Aquí te dejamos una selección de fragmentos de Travesía Botánica por Chile, publicado este año por Ediciones Libro Verde.
El chagual
«Ahora, mi gran objetivo era encontrar la Puya azul, así que conseguí un guía y un caballo y partí a las montañas. Amarramos los caballos cuando la pendiente fue demasiada y seguimos a pie directo hacia las nubes; eran tan densas que en un momento no podía ver ni un metro hacia adelante, pero no me iba a rendir, y al final fui recompensada por la disipación de las nieblas; y, justo sobre mi cabeza, un gran grupo de las flores más nobles, sobresaliendo como fantasmas en un principio, comenzaron a aparecer con toda la belleza de su color y forma en cada etapa de crecimiento; mientras más allá de ellas brillaba la cima de una montaña nevada a lo lejos, llegué a un nuevo mundo de maravillas, con el cielo azul sobre mí y una masa de nubes como mantas de algodón de lana a mis pies, escondiendo el valle que había dejado atrás. Algunos de los grupos tenían veinticinco tallos de flores surgiendo de la masa de hojas rizadas y plateadas; alrededor de sesenta ramitas estaban ordenadas en espiral alrededor del tallo central, cada una de treinta centímetros de largo y cubiertas con brotes envueltos en brácteas del color de la carne, abiertas en círculos sucesivos, que comenzaban desde la base. Los tres pétalos de la flor son, al principio, del azul turquesa más puro, luego se vuelven más oscuros, una mezcla de verde arsénico y azul prusiano; al tercer día, eran de un verde más grisáceo, tras lo cual se enrollan en tres virutas carmín, y un nuevo círculo de flores toma su lugar por afuera, de modo que mientras más tiempo la planta haya estado en floración, más grande se vuelve su cabeza; y cuando las puntas de las espigas o ramitas por fin florecen, gradualmente la planta pierde la perfección de su forma y parece desaliñada y poco respetable. Sus estambres anaranjados relucen como el oro por encima del verde azulado de sus pétalos.»
Visita a Quilpué
Una visita a una buena familia inglesa en Quilpué, más cerca de la costa, me complació mucho más. Me llevaron a expediciones en una carreta de bueyes que estaba cubierta por una bandera de la unión (muy alegre, pero desafiante a los ojos bajo el sol chileno). Se acomodaron un colchón y almohadas para que yo me sentara en ellos, así como canastas con provisiones y muchos niños, con su madre y su padre, un maravilloso joven de ochenta y siete años (creo), que estaba interesado en todo y leía el Nineenth Century con regularidad. El padre y las dos hijas mayores estaban condenados a vivir en Tocopilla, un lugar que carecía absolutamente de árboles y plantas, sin tierra ni agua; cada gota debía enviarse por mar o destilarse del océano salado. El salitre era la tentación y debido a esto se habían amasado grandes fortunas.

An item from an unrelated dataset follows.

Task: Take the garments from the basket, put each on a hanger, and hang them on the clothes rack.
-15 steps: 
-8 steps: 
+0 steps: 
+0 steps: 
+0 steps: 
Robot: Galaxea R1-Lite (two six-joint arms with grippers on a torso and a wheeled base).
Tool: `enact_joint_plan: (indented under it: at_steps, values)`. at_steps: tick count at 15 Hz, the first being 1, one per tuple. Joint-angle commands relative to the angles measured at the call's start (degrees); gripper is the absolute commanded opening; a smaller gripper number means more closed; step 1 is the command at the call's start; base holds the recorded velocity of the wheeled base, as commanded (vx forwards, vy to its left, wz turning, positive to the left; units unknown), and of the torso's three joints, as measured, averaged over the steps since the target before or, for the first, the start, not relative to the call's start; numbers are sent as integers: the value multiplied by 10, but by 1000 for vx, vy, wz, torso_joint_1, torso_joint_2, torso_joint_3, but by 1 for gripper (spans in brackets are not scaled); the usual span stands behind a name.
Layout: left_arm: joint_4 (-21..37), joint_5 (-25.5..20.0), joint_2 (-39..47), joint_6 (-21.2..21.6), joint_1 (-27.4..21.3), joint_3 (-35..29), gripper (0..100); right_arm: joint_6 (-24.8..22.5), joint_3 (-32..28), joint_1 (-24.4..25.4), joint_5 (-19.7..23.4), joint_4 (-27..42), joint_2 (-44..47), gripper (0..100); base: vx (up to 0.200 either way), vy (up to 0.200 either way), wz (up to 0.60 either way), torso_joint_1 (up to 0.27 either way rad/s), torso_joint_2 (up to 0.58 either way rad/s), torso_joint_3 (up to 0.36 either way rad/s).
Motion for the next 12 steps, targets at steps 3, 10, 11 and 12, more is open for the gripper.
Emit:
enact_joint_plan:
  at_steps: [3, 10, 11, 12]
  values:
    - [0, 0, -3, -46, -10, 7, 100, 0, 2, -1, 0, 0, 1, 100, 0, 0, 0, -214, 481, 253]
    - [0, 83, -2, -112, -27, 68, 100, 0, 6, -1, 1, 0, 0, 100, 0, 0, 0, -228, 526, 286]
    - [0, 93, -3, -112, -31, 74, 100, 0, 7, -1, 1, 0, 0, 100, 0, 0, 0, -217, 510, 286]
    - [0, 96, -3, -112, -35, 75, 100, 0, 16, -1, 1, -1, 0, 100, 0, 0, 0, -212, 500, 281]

[…] Nuestras expediciones desde Quilpué generalmente se hacían a alguna quebrada o valle angosto desgastado por un arroyo que atravesaba la tierra rocosa y seca desde arriba, en la cual encontrábamos muchos árboles de hoja perenne y algunas pocas flores: el litre, que tiene la misma mala reputación que el árbol de upas, debida, creo, a un insecto o plaga casi invisible que lo infesta, y que causa gran irritación a la piel cuando este cae sobre cualquiera que esté debajo de él; el quillay (Quillaja saponaria), cuya corteza se utiliza para lavar lino; y el boldo, que brinda la sombra más sólida, y es dulce como nuestro laurel. Todos estos árboles tenían curiosos nidos en sus ramas, y los niños son los mejores compañeros para encontrar nidos. Un arbusto llamado Lobelia salicifolia, con racimos de flores rojizas-anaranjadas, era el lugar favorito del gran picaflor chileno.